Os romanos tinham a pergunta clássica, em atos semelhantes: cui prodest? Quem se aproveitará do crime? É claro que, se houve ou não falsificação, o escândalo tende a prejudicar Lula. Resta saber se o povão, que não morre de amores pelos tucanos, vai votar em Alckmin, porque José Serra está sendo acusado disto ou daquilo, ou porque meia dúzia de trapalhões do PT de São Paulo, por idiotice ou por dinheiro, trocaram os pés pela fuça, e acabaram prejudicando Lula e o país. O povão vive melhor, porque tem salários maiores, crédito mais fácil – e comida mais farta e mais barata nos supermercados.
A grande vantagem de Lula está nos números da economia. Como disse Delfim Neto, ao falar a empresários em Jundiaí, se os tucanos de Fernando Henrique fossem dirigentes de uma SA, iriam para a cadeia, porque venderam os ativos (na privatização) e aumentaram o passivo.
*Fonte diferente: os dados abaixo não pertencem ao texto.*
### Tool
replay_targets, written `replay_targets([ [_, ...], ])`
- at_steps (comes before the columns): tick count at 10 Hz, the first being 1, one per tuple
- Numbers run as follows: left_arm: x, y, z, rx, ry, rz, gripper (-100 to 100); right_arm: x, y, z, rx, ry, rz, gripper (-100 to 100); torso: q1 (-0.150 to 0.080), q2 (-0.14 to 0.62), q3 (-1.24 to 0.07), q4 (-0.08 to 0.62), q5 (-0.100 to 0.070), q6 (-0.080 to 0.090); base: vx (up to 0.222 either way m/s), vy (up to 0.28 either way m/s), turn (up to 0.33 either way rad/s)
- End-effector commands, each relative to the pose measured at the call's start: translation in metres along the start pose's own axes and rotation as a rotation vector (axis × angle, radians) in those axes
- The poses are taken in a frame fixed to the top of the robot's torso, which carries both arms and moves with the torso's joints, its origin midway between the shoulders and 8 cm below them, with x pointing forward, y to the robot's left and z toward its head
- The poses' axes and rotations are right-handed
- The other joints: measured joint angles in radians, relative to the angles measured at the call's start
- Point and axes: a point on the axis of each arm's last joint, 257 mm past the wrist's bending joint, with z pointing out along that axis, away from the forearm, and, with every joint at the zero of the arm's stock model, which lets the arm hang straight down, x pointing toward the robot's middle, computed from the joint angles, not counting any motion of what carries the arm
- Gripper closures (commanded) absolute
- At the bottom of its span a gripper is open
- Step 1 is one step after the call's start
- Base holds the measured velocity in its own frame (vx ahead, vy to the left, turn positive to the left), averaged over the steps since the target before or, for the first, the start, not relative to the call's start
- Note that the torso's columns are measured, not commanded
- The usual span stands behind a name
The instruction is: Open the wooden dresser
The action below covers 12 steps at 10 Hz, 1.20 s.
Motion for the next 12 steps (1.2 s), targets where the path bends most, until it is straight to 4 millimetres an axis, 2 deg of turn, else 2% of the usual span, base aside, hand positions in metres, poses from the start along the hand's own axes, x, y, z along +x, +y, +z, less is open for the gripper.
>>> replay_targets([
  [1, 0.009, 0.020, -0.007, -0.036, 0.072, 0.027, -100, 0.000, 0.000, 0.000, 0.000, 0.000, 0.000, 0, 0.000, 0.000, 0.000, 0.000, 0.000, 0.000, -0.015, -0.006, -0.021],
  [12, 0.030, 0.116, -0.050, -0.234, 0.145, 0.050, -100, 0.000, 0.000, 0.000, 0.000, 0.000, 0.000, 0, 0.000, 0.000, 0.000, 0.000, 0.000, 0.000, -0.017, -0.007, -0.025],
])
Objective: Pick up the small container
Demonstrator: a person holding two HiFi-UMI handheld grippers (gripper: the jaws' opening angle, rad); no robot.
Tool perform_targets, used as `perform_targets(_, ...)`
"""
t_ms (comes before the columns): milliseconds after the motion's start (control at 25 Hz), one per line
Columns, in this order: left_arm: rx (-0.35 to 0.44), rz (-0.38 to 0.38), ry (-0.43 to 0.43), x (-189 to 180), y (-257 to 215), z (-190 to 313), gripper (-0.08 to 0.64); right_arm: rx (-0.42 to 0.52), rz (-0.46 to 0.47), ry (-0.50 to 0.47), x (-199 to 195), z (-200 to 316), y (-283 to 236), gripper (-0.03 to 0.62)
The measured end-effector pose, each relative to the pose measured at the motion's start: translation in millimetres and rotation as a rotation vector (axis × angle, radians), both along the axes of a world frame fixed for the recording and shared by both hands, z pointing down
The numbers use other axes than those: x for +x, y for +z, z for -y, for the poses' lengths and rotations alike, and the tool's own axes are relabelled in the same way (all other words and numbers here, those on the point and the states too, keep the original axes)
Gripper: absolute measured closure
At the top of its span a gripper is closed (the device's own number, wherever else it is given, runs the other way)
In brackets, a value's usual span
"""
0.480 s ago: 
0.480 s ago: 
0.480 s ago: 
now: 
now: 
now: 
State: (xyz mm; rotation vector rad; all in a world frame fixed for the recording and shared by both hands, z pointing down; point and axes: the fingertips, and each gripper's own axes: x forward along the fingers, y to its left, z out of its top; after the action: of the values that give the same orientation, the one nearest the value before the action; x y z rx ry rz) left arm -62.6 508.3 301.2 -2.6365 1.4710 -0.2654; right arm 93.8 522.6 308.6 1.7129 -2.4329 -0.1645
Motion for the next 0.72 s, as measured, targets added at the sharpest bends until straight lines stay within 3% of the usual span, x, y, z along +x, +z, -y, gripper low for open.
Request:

O que os incomoda é que Lula possibilitou a melhoria dos assalariados, e impediu, com a bolsa-família, que milhares morressem de fome, como ocorria antes, sem tolher o crescimento da economia como um todo. Além disso, quitou a dívida com o FMI, reduziu os juros e está facilitando, com os programas do governo, a ascensão dos pobres à universidade.